Officially the State Department said the U.S. will offer Ukraine “enhanced defensive capabilities as part of our effort to help Ukraine build its long-term defense capacity, to defend its sovereignty and territorial integrity and to deter further aggression.”
The “assistance is entirely defensive in nature, and as we have always said, Ukraine is a sovereign country and has a right to defend itself,” the State Department said Friday.
But officials speaking on condition of anonymity said the capabilities being offered include potential lethal weaponry, signaling an escalation with respect to Washington’s willingness to back Kiev’s ongoing battle against pro-Russian rebel nearly four years since the bloodshed began.
Among the weapons being sent to Ukraine are deadly American-made Javelin anti-tank missiles, The Associated Press and CNN reported, citing unnamed U.S. officials.
The U.S. has previously provided Ukraine with support equipment and training, and earlier this week President Trump announced it would let U.S. weapons makers sell small arms to the former Soviet state. Neither the Obama nor Trump administration authorized sending anything along the lines of lethal anti-tank missiles until now, however, notwithstanding calls from Kiev for additional assistance defending against the separatists.
Russia annexed Ukraine’s Crimean peninsula and a pro-Moscow insurgency attempted to seize control in eastern Ukraine after the country’s former president, Kremlin ally Viktor Yanukovych, was removed from office in early 2014. Violence has lingered there ever since, and the skirmishes claimed roughly 10,000 lives in their first three years, the United Nations announced previously.
Washington’s reported authorization of lethal weaponry to Kiev was applauded in the U.S. by lawmakers critical of Moscow’s activities and predictably condemned by Russian authorities.
“President Trump’s reported decision to provide Javelin anti-tank munitions to Ukraine marks another significant step in the right direction and sends a strong signal that the United States will stand by its allies and partners as they fight to defend their sovereignty and territorial integrity,” Sen. John McCain, Arizona Republican, said Saturday. “I have long argued, providing defensive lethal assistance to Ukraine is not opposed to a peace in Ukraine — it is essential to achieving it.”

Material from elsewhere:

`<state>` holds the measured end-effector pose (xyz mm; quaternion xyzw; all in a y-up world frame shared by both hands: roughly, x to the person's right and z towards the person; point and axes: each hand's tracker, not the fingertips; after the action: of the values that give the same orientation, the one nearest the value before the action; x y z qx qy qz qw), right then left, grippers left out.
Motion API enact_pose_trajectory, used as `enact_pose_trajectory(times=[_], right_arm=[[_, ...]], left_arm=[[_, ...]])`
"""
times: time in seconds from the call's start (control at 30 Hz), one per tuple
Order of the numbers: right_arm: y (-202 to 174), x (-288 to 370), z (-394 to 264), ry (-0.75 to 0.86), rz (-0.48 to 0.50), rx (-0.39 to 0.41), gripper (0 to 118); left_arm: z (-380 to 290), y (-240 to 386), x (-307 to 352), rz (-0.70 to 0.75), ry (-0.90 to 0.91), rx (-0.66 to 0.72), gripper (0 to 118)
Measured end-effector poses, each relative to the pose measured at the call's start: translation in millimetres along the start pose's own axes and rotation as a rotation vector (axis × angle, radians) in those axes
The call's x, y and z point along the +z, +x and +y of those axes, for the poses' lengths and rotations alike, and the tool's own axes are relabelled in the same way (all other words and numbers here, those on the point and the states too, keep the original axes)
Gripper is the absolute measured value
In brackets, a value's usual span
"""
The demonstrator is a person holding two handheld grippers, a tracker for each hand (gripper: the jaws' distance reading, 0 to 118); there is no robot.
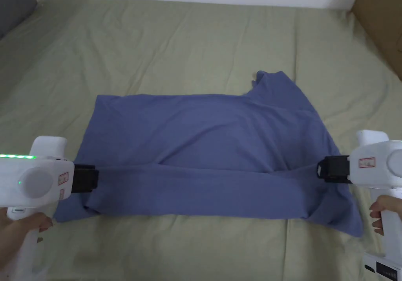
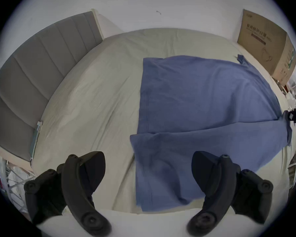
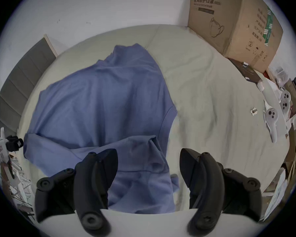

Russia’s deputy foreign minster, meanwhile, said the Trump administration has “crossed a line,” the AP reported Saturday.
“Washington has sought to cast itself as a ’mediator,’” Sergei Ryabkov said a statement. “It’s not a mediator. It’s an accomplice in fueling a war.”
Violence in Ukraine is up about 60 percent in 2017 compared to last year, U.S. Secretary of State Rex Tillerson earlier this week.
“It stands as the single most difficult obstacle to us renormalizing the relationship with Russia, which we badly would like to do,” Mr. Tillerson said.